RE: Gefahr aus dem Tal | 31.10.2013 | 07:21

Moin,

da irrt Evgeny Morozov leider in einem entscheidenden Punkt, nicht das Mitlesen der NSA ist das Hauptproblem, die Hoheit über unsere Lesegewohnheiten durch Amazon, Yahoo, Google, Apple, Microsoft (letztere erstaunlicherweise noch am moderatesten) etc. ist die größere Gefahr. Über die NSA regen wir uns auf, bei der Hauptgefahr wirken wir fleißig mit.

Aber warum ist die Gefahr durch die privatwirtschaftliche Seite größer und warum ignorieren wir es so beflissentlich? Am Ende nur, weil es nicht die staatliche Überwachung ist? Nein, viel banaler ist es, wir ignorieren es, weil es in, chic und vor allem bequem ist. Es ging ein leister Aufschrei durch die (meist linken) Communities, als Merkel von der "marktkonformen Demokratie" konfabulierte. Leise deswegen, weil die Communities sich längst in dieser "marktkonformen Demokratie" eingerichtet haben, längst marktkonform Daten konsumieren und mit Daten bezahlen. Das tut ja auch nicht weh, auf dem Konto. Es ist aber die Unfreiheit, von der wir nichts wissen (wollen).
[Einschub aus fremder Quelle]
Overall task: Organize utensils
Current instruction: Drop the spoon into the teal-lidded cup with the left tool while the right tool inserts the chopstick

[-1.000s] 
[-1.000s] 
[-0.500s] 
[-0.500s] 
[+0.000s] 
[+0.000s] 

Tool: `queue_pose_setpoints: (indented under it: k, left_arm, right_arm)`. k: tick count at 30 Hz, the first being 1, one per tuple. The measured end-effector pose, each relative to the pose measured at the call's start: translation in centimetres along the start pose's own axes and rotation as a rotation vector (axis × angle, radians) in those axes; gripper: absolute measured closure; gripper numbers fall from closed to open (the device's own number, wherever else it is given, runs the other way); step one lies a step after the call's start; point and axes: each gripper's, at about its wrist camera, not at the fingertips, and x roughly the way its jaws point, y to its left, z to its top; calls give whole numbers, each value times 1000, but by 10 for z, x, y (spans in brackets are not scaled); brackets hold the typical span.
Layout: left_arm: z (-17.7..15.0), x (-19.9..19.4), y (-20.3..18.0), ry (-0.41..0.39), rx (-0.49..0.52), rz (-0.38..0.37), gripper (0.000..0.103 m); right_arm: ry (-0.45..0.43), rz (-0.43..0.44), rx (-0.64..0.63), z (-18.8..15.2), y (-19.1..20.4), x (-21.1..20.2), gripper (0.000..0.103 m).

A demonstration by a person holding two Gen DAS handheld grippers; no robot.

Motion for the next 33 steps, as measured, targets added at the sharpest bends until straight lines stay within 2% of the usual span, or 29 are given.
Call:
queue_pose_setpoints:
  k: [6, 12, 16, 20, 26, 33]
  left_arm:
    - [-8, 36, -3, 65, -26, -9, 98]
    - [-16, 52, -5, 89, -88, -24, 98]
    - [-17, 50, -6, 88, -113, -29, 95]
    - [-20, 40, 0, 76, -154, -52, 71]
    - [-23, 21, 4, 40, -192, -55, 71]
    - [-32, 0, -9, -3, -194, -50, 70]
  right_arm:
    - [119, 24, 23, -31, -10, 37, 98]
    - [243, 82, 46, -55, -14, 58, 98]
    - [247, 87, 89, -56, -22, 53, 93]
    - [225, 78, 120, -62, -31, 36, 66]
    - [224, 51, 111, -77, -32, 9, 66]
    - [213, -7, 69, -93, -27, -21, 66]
Wer ein Buch kauft, der hat es im Regal stehen, kann es aufschlagen, wann immer es gefällt, auf jeder beliebigen Seite, kann ungestraft und unbeobachtet Randnotizen machen. Wer dies überwachen möchte, der muss schon, wie einst die STASI (es gibt ja diesen schönen MfS-Lehrfilm, der es beschreibt), zuhause einbrechen und höchst persönlich schnüffeln. Anders bei allen möglichen Formen der eReader, bei denen oft der Inhalt recht flüchtig zwischengespeichert ist, das Bücherregal hat die eigenen vier Wände verlassen, steht bei den Anbietern, die letztlich darüber entscheiden, ob wir etwas lesen können und dürfen oder eben nicht. Wir haben Angst vor Überwachung und Zensur, wenn der Staat sie ausübt oder auch nur der Verdacht besteht, er könnte. Privatwirtschaftlich läuft das aber längst, wir machen alle (naja fast alle) brav mit. Und das nur, weil die Zensur (ein Wort, das die Communities zusammenzucken lässt) viel subtiler ist, sie verbirgt sich hinter wohlgemeinten Empfehlungen, was andere, die dieses oder jenes gelesen haben, auch interessierte. Ob dies stimmt, ist nicht überprüfbar, das ist aber auch nebensächlich. Gerne lässt man sich diese Entscheidung abnehmen, es ist ja bequem.

Ach ja, ich lese auf Papier, wer mich und meine Bücher nebst Randnotizen und Merkern überwachen will, muss einbrechen; wer mir die Texte wegnehmen möchte, auch! Dafür, auch wenn es schrecklich unmodern ist, überstehen die Bücher und Skripte problemlos jeden Generationswechsel von Lesegeräten, jede neue Softwaregeneration und jede Zugriffssperre.